Чтобы избавить своих детей от финансовых хлопот, Кристи создал трест оперной компании и в 1959 году передал контроль своему двадцатичетырехлетнему сыну Джорджу. Кристи-младший и его жена Мэри, проявив гордое упорство, посвятили свою жизнь фестивалю и сделали все возможное для укрепления уже существующей сети друзей по бизнесу. В 1992 году сэр Джордж Кристи лично взял в руки кирку и начал сносить оперный театр, будучи уверенным, что с помощью «друзей» соберет тридцать три миллиона фунтов для постройки нового зала на тысячу сто пятьдесят мест, т. е. примерно в полтора раза больше, чем в Ковент-Гарден. Говорили, что ему «надоело всякий раз вечер за вечером смотреть одни и те же шесть спектаклей в течение трех месяцев»[654]. На самом деле он гордился своим умением привлекать деньги. «Сегодня мы стоим на пороге будущего века с первым, насколько я знаю, театром, специально построенным для постановки опер в нашей стране с тех пор, как мой отец построил здесь свой первый театр, — заявил он. — Мы пережили самый страшный после тридцатых годов экономический спад. Тот факт, что мы настолько приблизились к цели [вложения средств] в подобных условиях, свидетельствует о фантастической преданности и невероятной щедрости компаний и отдельных людей, откликнувшихся на наш призыв»[655].

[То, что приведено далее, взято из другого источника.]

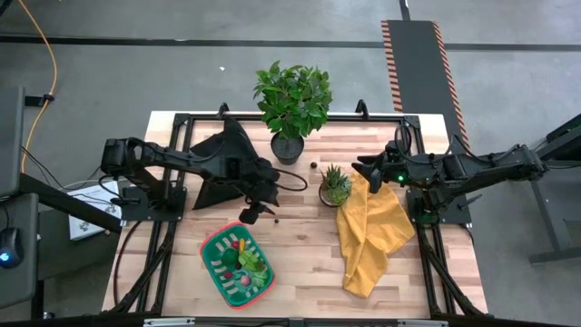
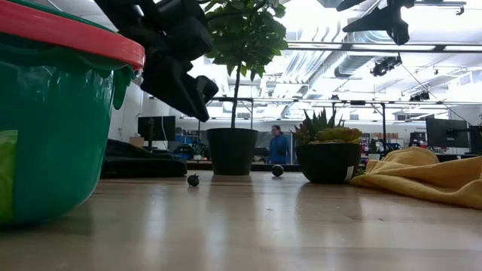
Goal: Pick and placing Produce into tupperware
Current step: Put the blueberry into the blue basket
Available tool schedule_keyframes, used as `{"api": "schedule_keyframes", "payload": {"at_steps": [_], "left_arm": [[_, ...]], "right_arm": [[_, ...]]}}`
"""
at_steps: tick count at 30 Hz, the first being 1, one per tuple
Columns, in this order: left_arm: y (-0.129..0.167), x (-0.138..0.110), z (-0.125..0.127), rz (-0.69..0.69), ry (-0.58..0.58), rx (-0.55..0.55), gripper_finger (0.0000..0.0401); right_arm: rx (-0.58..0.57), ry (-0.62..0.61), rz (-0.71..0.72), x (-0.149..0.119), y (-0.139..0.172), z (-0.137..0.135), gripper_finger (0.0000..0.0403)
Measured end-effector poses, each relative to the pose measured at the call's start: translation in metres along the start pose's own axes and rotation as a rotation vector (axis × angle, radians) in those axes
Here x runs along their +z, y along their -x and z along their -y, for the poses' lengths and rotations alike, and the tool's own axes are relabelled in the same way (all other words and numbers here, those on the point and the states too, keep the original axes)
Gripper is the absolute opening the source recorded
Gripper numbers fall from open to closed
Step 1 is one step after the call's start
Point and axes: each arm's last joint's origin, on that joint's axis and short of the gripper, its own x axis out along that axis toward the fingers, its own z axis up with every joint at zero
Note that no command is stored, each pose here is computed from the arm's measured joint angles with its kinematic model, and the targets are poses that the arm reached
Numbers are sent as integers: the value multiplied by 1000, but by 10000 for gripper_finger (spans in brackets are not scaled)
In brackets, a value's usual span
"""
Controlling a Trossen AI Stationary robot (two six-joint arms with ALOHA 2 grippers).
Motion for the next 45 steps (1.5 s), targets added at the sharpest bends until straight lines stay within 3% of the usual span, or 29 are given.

Не все дарители стремились рекламировать свою щедрость. Им пришлось пойти на сокращение рабочих мест в период правления Тэтчер, и теперь они не хотели предавать гласности поддержку привилегированного мероприятия за счет своих компаний. Чтобы уговорить своих акционеров, президенты фирм говорили, что вкладывают средства в Глайндборн, чтобы укрепить доверие Сити. Речь шла о средствах на развитие бизнеса.

«Своей ловкостью в обхождении со спонсорами Джордж задал тон в Англии, — писал бывший заведующий постановочной частью сэр Питер Холл, искусно подбирающий слова для похвалы. — Именно Джордж вернул к жизни финансовую поддержку Глайндборна деловыми кругами — и это колоссально. Финансовой стороне деятельности оперного театра также невероятно помогают относительно низкие ставки гонораров, выплачиваемых артистам. Согласно установившейся традиции, вы работаете в Глайндборне, потому что вы этого хотите, а не для того, чтобы заработать деньги, — ведущие певцы получают одну десятую от своих привычных гонораров. Они приезжают, потому что здесь их ждут великолепные условия для работы, это прекрасное место, где молодой артист может развить свое дарование, а зрелый артист — выучить новую партию. Но они платят за это. Глайндборн всегда жил за счет своих артистов»[656].


В словах Холла есть определенная доля правды. В 1992 году максимальный гонорар вокалиста в Глайндборне составлял тысячу двести фунтов за вечер; в Ковент-Гарден хорошая певица могла получить в шесть раз больше. Однако, несмотря на прозвище «Глайндиц», данное имению артистами по аналогии с немецкой тюрьмой Кольдиц, откуда невозможно убежать, многие предпочитали обед на траве и объятия в кустах высоким вознаграждениям и бессердечной эксплуатации городской оперы. При всей своей скупости Глайндборн обладал свойством притягивать новые таланты; именно с его сцены английская публика впервые услышала Лучано Паваротти, Элизабет Сёдерстрём, Тересу Берганса, Марию Юинг и Елену Прокину, «своими» людьми на Глайндборнской подиуме стали такие дирижеры, как Бернард Хайтинк и Саймон Рэттл.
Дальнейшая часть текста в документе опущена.